■ Work instructions
In the entries below, count every line with the string "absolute". State the count and nothing else.

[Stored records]
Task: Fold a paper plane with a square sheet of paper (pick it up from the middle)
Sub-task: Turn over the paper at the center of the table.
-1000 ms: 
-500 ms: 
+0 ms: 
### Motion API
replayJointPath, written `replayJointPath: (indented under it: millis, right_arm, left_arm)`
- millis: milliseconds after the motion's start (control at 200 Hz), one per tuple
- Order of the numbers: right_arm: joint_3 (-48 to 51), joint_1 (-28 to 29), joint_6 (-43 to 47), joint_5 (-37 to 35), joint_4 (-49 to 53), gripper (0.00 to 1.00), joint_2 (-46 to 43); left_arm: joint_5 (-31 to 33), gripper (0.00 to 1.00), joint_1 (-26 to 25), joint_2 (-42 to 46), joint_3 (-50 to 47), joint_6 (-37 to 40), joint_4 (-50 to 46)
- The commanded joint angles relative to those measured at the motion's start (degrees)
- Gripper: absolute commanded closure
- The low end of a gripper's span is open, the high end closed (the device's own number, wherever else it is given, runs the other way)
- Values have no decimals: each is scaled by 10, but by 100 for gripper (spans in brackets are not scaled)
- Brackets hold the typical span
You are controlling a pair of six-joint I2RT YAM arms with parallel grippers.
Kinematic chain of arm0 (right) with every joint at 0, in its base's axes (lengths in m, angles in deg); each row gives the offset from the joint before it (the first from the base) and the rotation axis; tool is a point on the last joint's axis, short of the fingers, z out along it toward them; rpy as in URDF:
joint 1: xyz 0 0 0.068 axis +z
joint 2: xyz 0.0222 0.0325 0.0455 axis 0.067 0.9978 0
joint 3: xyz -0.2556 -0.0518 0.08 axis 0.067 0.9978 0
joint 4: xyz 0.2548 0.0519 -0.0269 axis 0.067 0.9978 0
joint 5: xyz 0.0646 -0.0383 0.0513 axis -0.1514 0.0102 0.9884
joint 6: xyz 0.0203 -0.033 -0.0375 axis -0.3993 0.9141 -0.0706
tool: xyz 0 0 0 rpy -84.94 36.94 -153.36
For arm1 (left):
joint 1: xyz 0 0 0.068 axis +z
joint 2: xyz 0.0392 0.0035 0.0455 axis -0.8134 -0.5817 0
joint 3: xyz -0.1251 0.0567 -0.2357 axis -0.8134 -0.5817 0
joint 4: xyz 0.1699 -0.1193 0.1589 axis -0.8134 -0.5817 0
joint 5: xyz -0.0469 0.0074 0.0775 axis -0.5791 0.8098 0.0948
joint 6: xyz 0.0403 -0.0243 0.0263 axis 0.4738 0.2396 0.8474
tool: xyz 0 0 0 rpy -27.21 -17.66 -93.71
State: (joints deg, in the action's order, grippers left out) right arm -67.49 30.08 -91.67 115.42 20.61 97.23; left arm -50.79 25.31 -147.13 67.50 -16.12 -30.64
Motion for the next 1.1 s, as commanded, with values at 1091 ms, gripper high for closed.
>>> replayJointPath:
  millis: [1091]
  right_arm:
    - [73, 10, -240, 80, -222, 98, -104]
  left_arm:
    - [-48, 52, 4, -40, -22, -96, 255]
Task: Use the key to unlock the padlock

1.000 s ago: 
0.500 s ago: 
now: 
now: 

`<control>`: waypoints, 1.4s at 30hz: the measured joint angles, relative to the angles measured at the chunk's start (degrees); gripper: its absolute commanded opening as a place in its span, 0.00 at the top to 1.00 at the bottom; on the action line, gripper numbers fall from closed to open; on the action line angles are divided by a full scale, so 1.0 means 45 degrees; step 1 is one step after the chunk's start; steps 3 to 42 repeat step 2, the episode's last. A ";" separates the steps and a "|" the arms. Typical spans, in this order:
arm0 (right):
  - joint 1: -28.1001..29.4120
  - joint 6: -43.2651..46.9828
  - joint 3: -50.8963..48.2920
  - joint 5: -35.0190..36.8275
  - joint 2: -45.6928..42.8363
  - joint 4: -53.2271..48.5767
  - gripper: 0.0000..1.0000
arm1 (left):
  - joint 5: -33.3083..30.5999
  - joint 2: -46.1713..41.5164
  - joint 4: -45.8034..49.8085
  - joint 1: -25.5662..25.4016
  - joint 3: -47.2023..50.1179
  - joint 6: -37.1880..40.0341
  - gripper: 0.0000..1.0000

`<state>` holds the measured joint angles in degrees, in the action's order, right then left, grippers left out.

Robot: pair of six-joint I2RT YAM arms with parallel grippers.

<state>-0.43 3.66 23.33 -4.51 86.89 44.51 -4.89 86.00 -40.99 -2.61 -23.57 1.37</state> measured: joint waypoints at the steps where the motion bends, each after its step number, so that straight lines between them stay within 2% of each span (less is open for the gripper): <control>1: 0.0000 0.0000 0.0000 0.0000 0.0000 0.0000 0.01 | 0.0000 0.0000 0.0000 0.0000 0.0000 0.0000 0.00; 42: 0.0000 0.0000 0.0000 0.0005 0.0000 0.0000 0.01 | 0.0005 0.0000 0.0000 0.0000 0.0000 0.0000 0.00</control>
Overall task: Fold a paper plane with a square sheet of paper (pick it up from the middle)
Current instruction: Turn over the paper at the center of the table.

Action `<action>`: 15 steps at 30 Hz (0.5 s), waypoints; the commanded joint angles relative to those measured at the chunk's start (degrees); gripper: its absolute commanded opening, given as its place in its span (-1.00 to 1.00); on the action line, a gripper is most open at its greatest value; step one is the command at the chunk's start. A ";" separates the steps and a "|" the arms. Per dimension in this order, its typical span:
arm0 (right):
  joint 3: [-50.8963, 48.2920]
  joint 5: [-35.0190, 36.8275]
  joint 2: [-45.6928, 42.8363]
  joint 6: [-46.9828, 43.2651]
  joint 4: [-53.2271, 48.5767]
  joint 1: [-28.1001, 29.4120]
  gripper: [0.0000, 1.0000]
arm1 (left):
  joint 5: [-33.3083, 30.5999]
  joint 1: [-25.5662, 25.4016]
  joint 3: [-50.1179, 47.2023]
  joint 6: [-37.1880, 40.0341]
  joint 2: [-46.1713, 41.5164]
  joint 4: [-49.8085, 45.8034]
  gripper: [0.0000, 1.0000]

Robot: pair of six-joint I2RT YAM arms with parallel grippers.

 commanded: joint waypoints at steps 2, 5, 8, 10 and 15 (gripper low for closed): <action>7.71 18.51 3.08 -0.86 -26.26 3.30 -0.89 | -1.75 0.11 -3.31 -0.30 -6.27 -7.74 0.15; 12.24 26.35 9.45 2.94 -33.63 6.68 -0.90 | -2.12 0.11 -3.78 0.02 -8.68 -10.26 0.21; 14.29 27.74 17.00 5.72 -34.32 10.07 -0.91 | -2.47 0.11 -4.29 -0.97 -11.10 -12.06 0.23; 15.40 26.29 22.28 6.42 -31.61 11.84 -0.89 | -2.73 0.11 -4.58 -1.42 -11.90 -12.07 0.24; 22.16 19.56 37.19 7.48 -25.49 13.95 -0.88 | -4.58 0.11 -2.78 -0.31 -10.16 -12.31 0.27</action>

■ Result below
3